German Multicenter Study Investigating 177 Lu-PSMA-617 Radioligand Therapy in Advanced Prostate Cancer Patients

One hundred forty-five patients (median age, 73 y; range, 43–88 y) with mCRPC were treated with 177Lu-PSMA-617 in 12 therapy centers between February 2014 and July 2015 with 1–4 therapy cycles and an activity range of 2–8 GBq per cycle. Toxicity was categorized by the common toxicity criteria for adverse events (version 4.0) on the basis of serial blood tests and the attending physician’s report. The primary endpoint for efficacy was biochemical response as defined by a prostate-specific antigen decline ≥ 50% from baseline to at least 2 wk after the start of RLT.

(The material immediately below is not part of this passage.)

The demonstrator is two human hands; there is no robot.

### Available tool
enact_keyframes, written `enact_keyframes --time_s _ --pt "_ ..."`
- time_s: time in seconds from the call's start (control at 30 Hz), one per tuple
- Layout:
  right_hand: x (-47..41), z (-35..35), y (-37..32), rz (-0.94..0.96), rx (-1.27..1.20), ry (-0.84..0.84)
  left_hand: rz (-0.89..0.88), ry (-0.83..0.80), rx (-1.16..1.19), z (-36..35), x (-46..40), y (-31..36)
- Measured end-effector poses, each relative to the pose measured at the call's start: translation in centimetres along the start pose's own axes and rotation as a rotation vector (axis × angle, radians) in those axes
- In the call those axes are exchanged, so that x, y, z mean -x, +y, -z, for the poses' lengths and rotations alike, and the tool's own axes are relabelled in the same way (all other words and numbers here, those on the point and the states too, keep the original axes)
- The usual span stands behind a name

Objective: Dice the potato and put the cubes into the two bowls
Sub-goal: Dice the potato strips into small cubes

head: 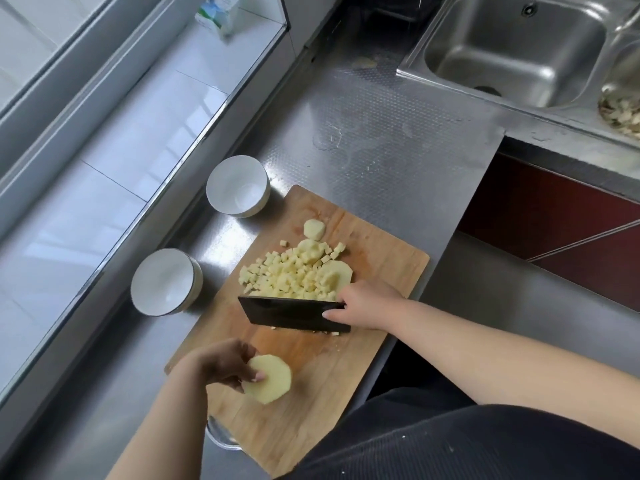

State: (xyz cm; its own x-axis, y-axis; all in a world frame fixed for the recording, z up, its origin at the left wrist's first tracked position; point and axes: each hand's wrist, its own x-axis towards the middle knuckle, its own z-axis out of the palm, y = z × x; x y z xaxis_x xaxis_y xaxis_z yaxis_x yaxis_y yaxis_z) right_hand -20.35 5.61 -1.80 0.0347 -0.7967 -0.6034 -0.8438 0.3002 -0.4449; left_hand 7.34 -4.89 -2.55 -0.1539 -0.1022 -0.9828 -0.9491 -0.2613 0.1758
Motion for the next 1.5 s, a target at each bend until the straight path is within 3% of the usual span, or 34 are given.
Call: enact_keyframes --time_s 0.23,0.4,0.67,0.9,1.1,1.5 --pt "-0.2 -0.9 0.4 0.010 0.083 -0.122 0.048 -0.081 0.136 -1.4 -1.7 -1.4" --pt "-0.2 -1.0 0.9 0.009 0.180 -0.037 0.051 -0.079 0.165 -2.2 -2.6 -0.8" --pt "-0.7 -0.5 1.0 -0.023 0.238 0.072 -0.124 0.338 0.301 -4.1 -3.3 2.3" --pt "-0.6 -0.2 0.8 -0.044 0.237 0.098 -0.168 0.781 -0.113 -7.3 -3.0 3.5" --pt "-0.2 -0.5 0.7 -0.036 0.219 0.118 -0.207 0.856 -0.391 -10.7 -2.6 4.6" --pt "0.7 -1.2 0.1 -0.050 0.147 0.119 -0.272 0.956 -0.358 -10.7 -3.3 3.2"
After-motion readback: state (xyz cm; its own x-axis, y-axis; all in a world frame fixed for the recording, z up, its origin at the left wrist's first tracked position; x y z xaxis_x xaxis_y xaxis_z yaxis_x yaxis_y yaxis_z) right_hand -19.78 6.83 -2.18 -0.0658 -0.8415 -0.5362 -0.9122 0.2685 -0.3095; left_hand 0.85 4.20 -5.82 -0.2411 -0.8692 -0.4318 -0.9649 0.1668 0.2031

A total of 248 therapy cycles were performed in 145 patients. Data for biochemical response in 99 patients as well as data for physician-reported and laboratory-based toxicity in 145 and 121 patients, respectively, were available. The median follow-up was 16 wk (range, 2–30 wk). Nineteen patients died during the observation period. Grade 3–4 hematotoxicity occurred in 18 patients: 10%, 4%, and 3% of the patients experienced anemia, thrombocytopenia, and leukopenia, respectively. Xerostomia occurred in 8%. The overall biochemical response rate was 45% after all therapy cycles, whereas 40% of patients already responded after a single cycle. Elevated alkaline phosphatase and the presence of visceral metastases were negative predictors and the total number of therapy cycles positive predictors of biochemical response.